Africa Flying

The profound value of the basics — General Aviation News

The profound value of the basics — General Aviation News


(Photo by manfredrichter via Pixabay)

I returned home from a quick jaunt to the grocery store the other night to find my mailbox had been assaulted. It’s a good-sized steel box on a solid steel pole. It’s built to take a beating, which it did through no fault of its own.

Initially I was surprised to see the oversized door hanging open. Very strange, I thought. When I sauntered over to close it, I found the mounting pole now stood at an odd angle. About halfway up the pole, right about at bumper height, there is some slight damage.

Somebody hit my mailbox with their car.

Now, let me be absolutely clear about this. My mailbox is not located in the street. It’s near the street. Close enough that my mail carrier can reach it without dismounting from their vehicle. But it’s not in the roadway itself.

This means that someone, a human being, who was driving a motor vehicle, wasn’t able to keep their car on the pavement. They took a short side trip into my yard where their bumper encountered my mailbox. The mailbox lost that contest. Fortunately, the damage was slight thanks to the sandy soil of the nation’s great sandbar known as Florida.

The experience compelled me to reflect on those early days when I was learning to drive. I was just 13 years old when my dear old granddad let me routinely drive the nine miles into town and back again in his Plymouth Duster. It was a heady time for a young man like me. Chauffer duty was a real treat. It was also the safer choice since granddad was blind in one eye, hard of hearing, and often a bit tipsy by noontime after a few rounds with the bottle.

I learned basic lessons quickly that have stuck with me through the years. Keep all four tires on the pavement. That’s a big one. Avoid allowing the vehicle to stray to the other side of the double yellow line. That’s saved me a lot of heartache and expense, too. Perhaps most important of all, put a premium on the amount of time I devote to looking out the windshield.

Pretty much everything that can hurt me is out there in front of me somewhere. At least most of it. What little might come hurtling from the sides or the rear come into my scan as well, as appropriate. Keeping the car on the road, in my lane, and within the speed limits defined by the signs posted along the way has gone a long way toward keeping me whole and out of trouble.

The basics can be transferred to almost any endeavor, flying included.

Who among us hasn’t had a flight instructor in the right seat repeating the words, “right rudder” over and over again? I heard that refrain quite frequently when I was a new student pilot. I nearly used the phrase to its ultimate limit when I was the CFI in the right seat. And I will acknowledge with a bit of humility that once, just once a CFI giving me a flight review threw that term out for me to consider when I’d lost focus for a moment.

It can be argued that the airplane will fly just fine with the ball out to the right. And it does fly. Not as smoothly as it should, though. Being uncoordinated is not something I’d be inclined to be proud of. But it happens to the best of us now and then. Those of us who care put that little extra bit of effort in to correct the issue.

A thousand small corrections made throughout the flight keep me from having to make one really big, scary correction under less than desirable circumstances.

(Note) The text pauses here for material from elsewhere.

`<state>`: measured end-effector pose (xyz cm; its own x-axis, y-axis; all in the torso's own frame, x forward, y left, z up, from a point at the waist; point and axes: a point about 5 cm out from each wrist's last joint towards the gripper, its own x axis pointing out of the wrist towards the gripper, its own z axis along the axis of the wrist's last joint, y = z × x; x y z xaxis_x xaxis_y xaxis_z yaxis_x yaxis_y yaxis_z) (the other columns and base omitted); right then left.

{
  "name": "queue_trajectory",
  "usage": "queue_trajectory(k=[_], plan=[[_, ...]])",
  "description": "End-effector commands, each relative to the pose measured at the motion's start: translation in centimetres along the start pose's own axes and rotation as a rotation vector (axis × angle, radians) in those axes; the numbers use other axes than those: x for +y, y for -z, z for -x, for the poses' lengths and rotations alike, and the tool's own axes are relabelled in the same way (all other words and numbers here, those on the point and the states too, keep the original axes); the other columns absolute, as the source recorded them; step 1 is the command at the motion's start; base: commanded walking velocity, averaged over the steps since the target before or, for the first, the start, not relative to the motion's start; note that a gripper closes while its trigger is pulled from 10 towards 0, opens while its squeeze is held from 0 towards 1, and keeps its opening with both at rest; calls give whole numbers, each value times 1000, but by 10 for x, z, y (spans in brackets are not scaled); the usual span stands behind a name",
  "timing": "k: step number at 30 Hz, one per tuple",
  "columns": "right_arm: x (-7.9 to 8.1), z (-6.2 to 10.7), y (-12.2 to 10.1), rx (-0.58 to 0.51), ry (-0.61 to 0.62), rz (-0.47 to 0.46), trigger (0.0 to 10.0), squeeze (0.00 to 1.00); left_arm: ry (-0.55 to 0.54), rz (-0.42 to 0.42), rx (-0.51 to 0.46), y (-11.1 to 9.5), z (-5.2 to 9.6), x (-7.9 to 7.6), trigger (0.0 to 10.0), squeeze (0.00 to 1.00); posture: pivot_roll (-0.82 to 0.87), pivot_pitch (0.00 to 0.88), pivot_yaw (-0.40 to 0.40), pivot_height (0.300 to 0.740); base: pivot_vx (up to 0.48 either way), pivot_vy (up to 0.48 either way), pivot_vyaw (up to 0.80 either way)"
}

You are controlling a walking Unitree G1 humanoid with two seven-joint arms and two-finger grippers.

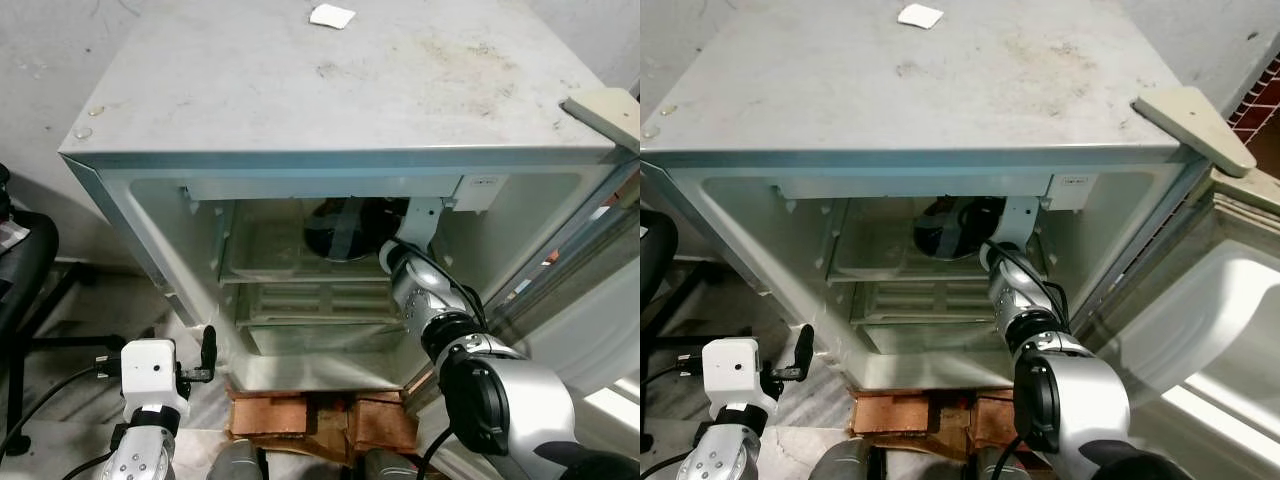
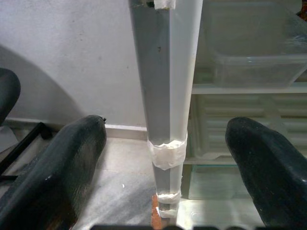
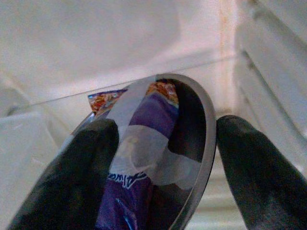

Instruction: Restocking fridge

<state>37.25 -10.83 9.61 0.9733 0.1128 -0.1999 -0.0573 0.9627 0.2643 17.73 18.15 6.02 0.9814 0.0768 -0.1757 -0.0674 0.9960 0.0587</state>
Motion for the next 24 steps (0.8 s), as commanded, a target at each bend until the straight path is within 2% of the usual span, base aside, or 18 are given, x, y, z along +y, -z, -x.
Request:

It’s the little things that can get you. Being a little slow. A little uncoordinated. Just a bit distracted. Slightly off the centerline on approach. In weather that’s below VFR minimums, but not so much below that a super sharp guy like me can’t handle it.

That’s what we think. Right up until the moment where it all starts to go wrong. Problematically, the time between when things start to go wrong and the time when your lights go out can be measured in seconds.

My mailbox will survive. I’ve righted it. The scuff on the mounting pole doesn’t lower property values much in my neighborhood. And I suspect the scratch or small dent in the perpetrator’s vehicle is a slightly embarrassing reminder to someone that checking their texts at that exact moment might not have been the best course of action.

My greater concern is with pilots young and old, newbies and experienced alike, who get a bit sloppy with the basics. The folks who fly final at 60, or 73, or 82 if they’re really in a rush to get on the ground. An erratic speed profile can very much lead to unanticipated problems or even airframe damaging landings more often than one might think.

Putting it down somewhere on the runway has become the goal for some I’ve flown with. The centerline doesn’t seem to make much of an impression on them anymore. An attitude that puts their mains dangerously close to the soft sod, gopher tortoise holes, standing water, or tire damaging debris that lurks just off the hard surface.

Occasionally I’ve flown with someone who operates the throttle with roughly the same vigor my granny put into her butter churn. That makes for an uncomfortable ride in more ways than one might expect.

Having a plan, sticking to it, and keeping your head in the game is a great way to increase the likelihood that our flights work out well. Perhaps our passengers even climb out singing our praises.

I’ll take a “nice landing” over a “what the hell was that” any day. By paying attention to the basics and making them the solid base I build my flight planning and execution on makes the former a far more likely compliment than the latter. A phrase I hope to never hear again.